Chinese consumers turn their back on iPhone as Apple halts sales in Russia

Whether Apple is soon to introduce a purple version of its iPhone 13 Pro and iPhone 13 Pro Max remains to be seen, the unconfirmed new release has once again attracted wide attention on Chinese social media. This time, however, the spotlight is not on the product itself but the question of “to buy or not to buy”. Public sentiment also seems to be less celebratory, instead, there is fear in the air leading to many turning their back on the once most sought-after brand in China.

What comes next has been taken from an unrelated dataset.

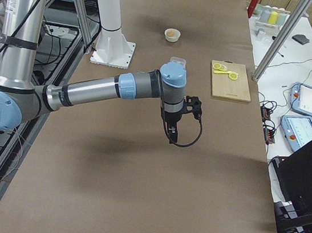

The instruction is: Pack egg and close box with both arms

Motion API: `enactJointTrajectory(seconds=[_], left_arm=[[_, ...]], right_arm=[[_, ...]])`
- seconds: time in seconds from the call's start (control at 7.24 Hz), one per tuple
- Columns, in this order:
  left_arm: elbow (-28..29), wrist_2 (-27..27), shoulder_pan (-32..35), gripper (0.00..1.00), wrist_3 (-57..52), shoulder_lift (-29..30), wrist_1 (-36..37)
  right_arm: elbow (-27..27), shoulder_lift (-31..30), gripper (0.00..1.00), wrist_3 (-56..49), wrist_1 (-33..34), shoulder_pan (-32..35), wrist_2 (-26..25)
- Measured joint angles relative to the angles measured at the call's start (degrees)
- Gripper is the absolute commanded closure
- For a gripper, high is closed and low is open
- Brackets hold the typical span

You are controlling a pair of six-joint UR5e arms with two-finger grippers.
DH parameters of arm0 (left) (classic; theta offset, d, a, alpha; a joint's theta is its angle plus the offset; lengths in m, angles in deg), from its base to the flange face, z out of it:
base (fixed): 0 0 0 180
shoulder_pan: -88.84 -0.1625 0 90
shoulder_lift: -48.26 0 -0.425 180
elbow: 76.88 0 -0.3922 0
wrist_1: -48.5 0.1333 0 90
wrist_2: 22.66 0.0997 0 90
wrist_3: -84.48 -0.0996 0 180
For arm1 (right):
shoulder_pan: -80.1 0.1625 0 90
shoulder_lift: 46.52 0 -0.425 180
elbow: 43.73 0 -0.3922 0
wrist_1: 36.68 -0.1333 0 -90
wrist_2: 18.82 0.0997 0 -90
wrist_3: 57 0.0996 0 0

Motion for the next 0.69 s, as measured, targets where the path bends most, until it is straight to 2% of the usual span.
enactJointTrajectory(seconds=[0.28, 0.69], left_arm=[[2.3, 0.0, 0.0, 0.02, 0.1, 3.0, -4.5], [5.0, 0.0, -0.1, 0.02, 0.2, 4.4, -9.8]], right_arm=[[0.7, 0.2, 0.00, 0.0, -3.0, 0.0, 0.5], [0.4, 2.1, 0.00, -0.1, -3.6, -0.6, 1.6]])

The reaction follows the American tech company’s announcement on 2 March to pause all its product sales in Russia in response to the country’s invasion of Ukraine. Interestingly, rather than being dissatisfied with Apple’s sanction on Russia, the shift in attitude is out of fear that Apple could cease service in China should the country and Taiwan fall into the same situation amid the escalation of the Russia-Ukraine conflict.

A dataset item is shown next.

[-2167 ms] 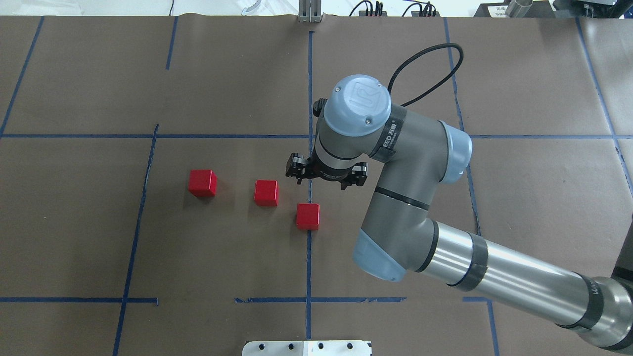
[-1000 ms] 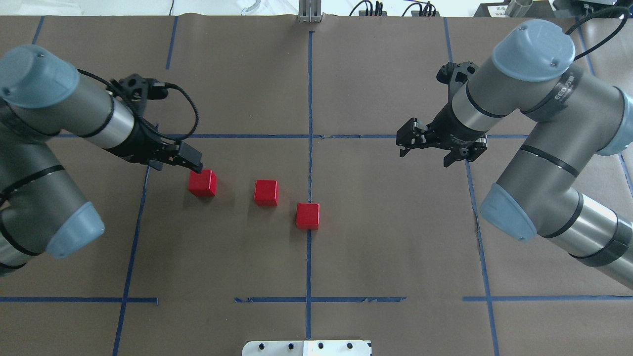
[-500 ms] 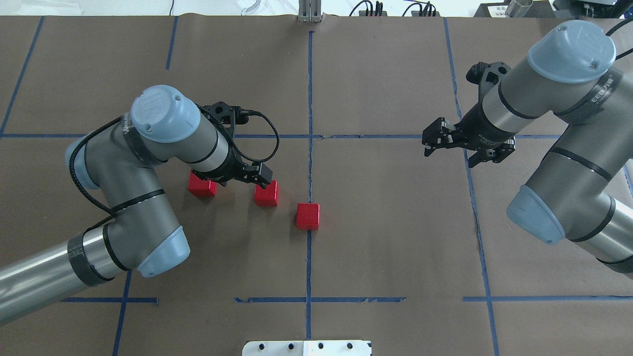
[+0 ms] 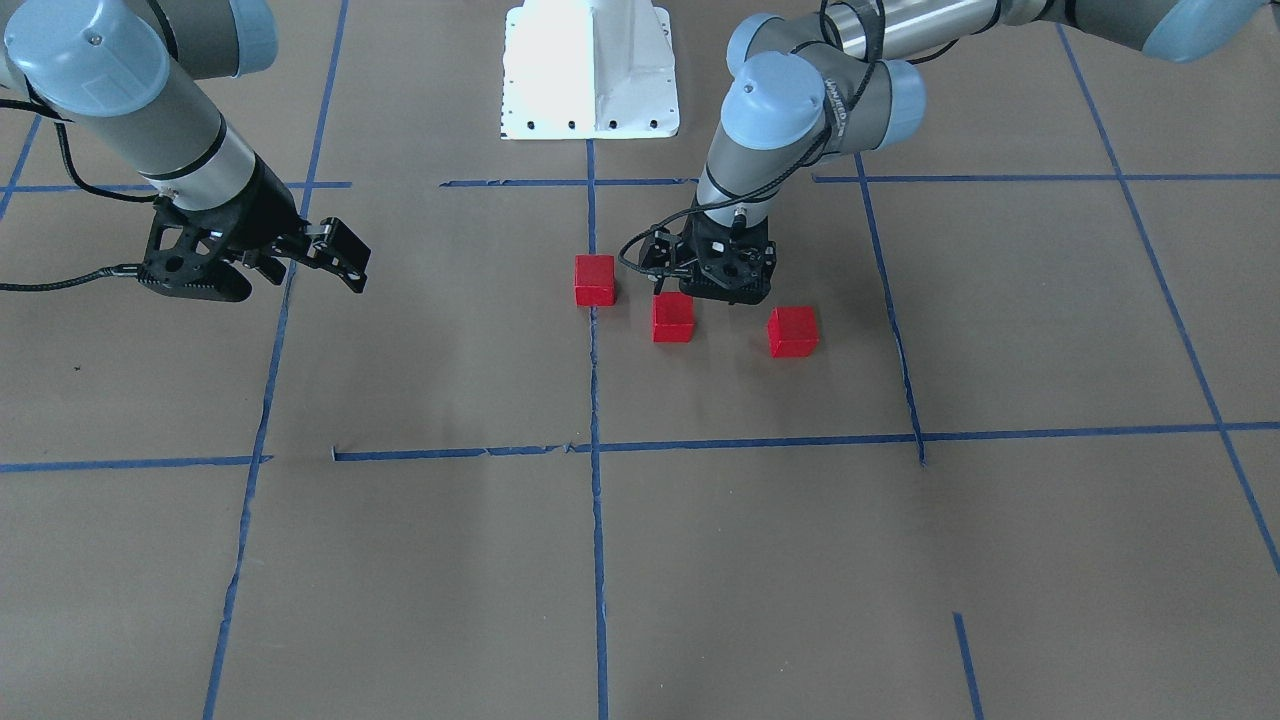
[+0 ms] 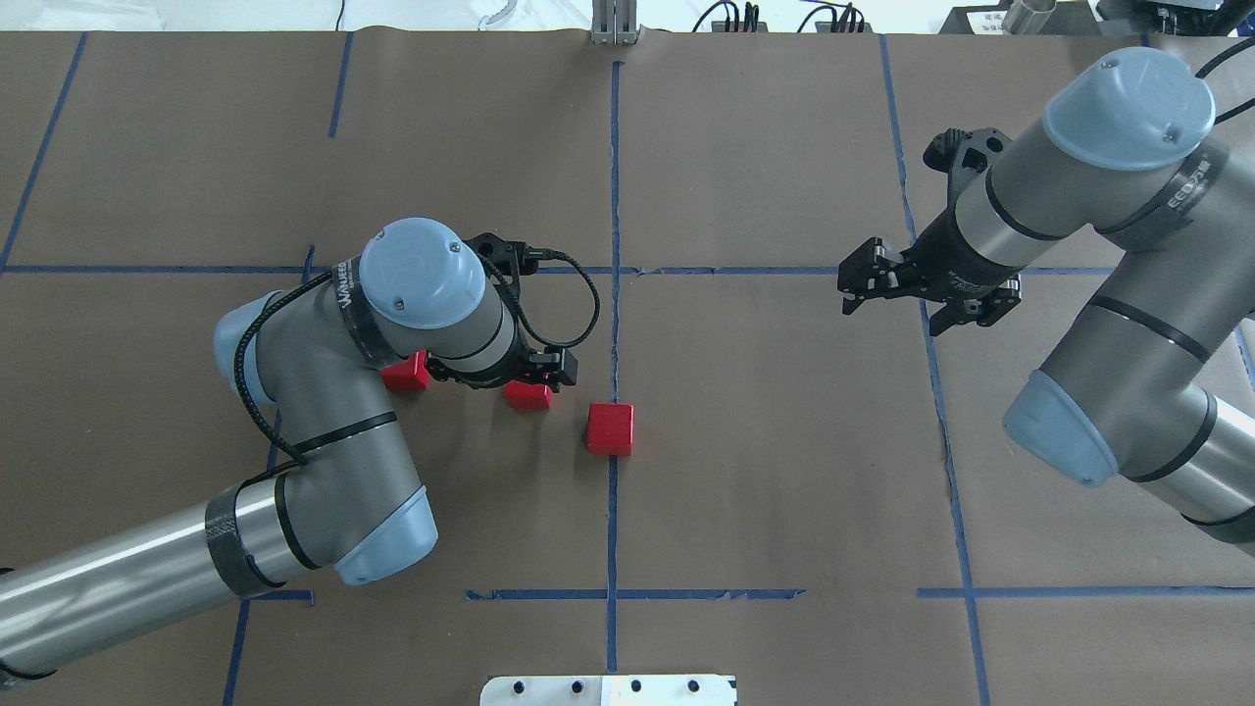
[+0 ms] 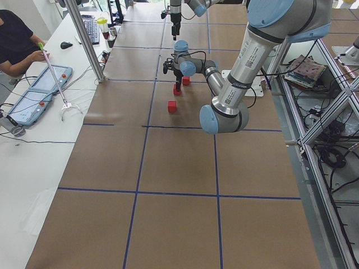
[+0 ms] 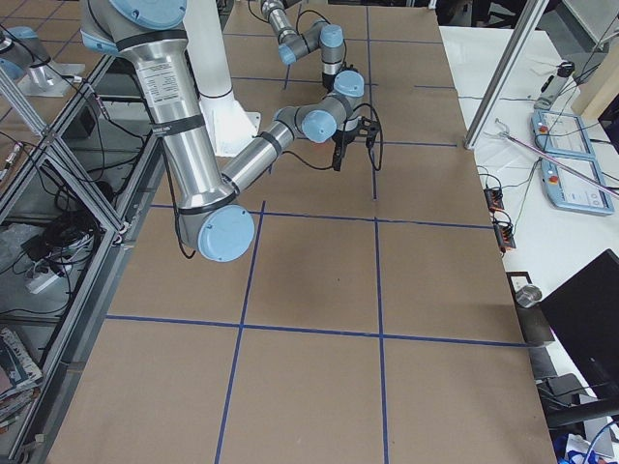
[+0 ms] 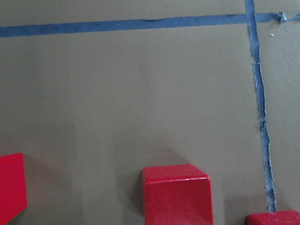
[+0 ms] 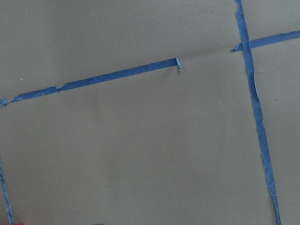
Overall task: Form red blocks into L shape at center
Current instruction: 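Grasp the red cube nearest the placed cube with the left gripper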
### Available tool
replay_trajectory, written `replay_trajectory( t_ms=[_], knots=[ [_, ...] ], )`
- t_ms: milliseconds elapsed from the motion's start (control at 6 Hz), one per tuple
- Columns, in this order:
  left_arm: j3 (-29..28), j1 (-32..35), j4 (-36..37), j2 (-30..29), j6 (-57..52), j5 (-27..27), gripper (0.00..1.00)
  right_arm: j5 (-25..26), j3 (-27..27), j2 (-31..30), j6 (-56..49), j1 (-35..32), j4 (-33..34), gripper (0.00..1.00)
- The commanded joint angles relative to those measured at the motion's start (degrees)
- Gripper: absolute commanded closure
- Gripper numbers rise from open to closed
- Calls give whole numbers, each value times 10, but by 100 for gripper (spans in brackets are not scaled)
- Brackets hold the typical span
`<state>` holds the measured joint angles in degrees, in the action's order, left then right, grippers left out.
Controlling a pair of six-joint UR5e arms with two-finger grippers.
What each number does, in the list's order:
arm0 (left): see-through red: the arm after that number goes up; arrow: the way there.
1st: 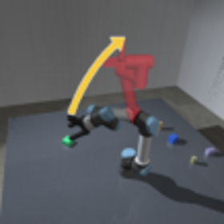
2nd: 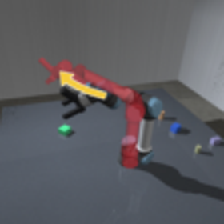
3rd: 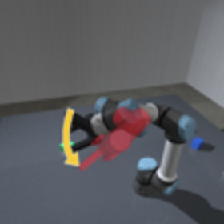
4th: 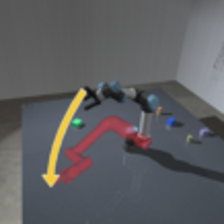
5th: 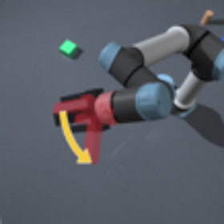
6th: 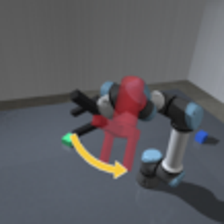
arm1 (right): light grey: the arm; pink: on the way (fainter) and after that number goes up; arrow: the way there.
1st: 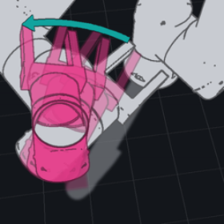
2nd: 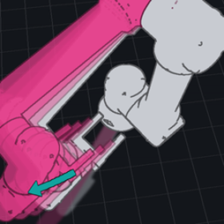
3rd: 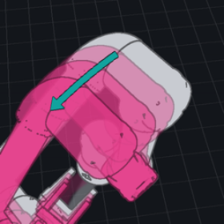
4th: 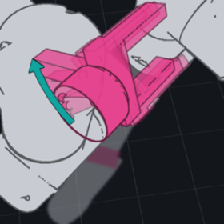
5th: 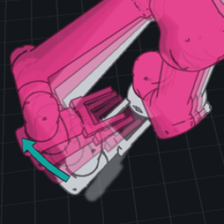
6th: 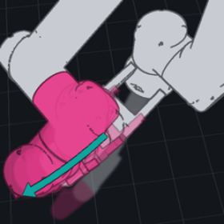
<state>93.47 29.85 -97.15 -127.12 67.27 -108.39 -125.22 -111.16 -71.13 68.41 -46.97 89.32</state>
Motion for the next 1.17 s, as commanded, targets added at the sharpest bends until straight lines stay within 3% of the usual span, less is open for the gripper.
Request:
replay_trajectory(
  t_ms=[0, 333, 500, 833, 1000],
  knots=[
    [-35, -1, -1, -17, 21, 4, 5, 0, -1, -1, 1, 4, 0, 0],
    [-53, -1, -3, -30, 29, 18, 12, 0, -4, -1, 1, 4, 0, 0],
    [-53, -1, -2, -32, 32, 18, 26, 0, -4, -1, 1, 4, 0, 0],
    [-48, -1, 1, -32, 62, 18, 98, 0, -5, -1, 1, 4, 0, 0],
    [-48, -1, 3, -39, 62, 19, 100, -1, -6, -1, 4, 4, 0, 0]
  ],
)
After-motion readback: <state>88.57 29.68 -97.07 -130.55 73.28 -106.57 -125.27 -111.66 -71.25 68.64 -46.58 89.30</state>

The hashtag of #Purple iPhone13 Pro# soon jumped to the top five hot searches on Weibo, garnering over 110 million reads on the largest microblogging site on the day of Apple’s withdrawal from Russia. The number grew to 400 million the next day as the discussion continued developing.

The tensions between China and Taiwan have been slowly simmering, much like the conflict between Russia and Ukraine before it came to a head. Many Chinese netizens have been commenting on their decision to stop buying Apple products, saying “China may experience the same sanction by Apple if China’s relation with Taiwan continues to worsen. Should that come, Apple devices would become a piece of useless brick.” The comment has been endorsed by some 7,000.

On the other hand, some believe Apple is intending to further pull up its growth in China to make up for the loss in Russia. While others have been playing on nationalism, as another most upvoted comment added “it’s time to support more national brands”, which has garnered more than 40,000 likes on China’s Twitter-like Weibo. There have also been calls on homegrown electronic manufacturers such as Huawei to improve its chip solutions and pull the domestic development of high-end smartphones.

So far, dozens of brands have cut their ties with the Russian market, with the list expected to grow as global sanctions tighten and Russia showing no signs of ending the war.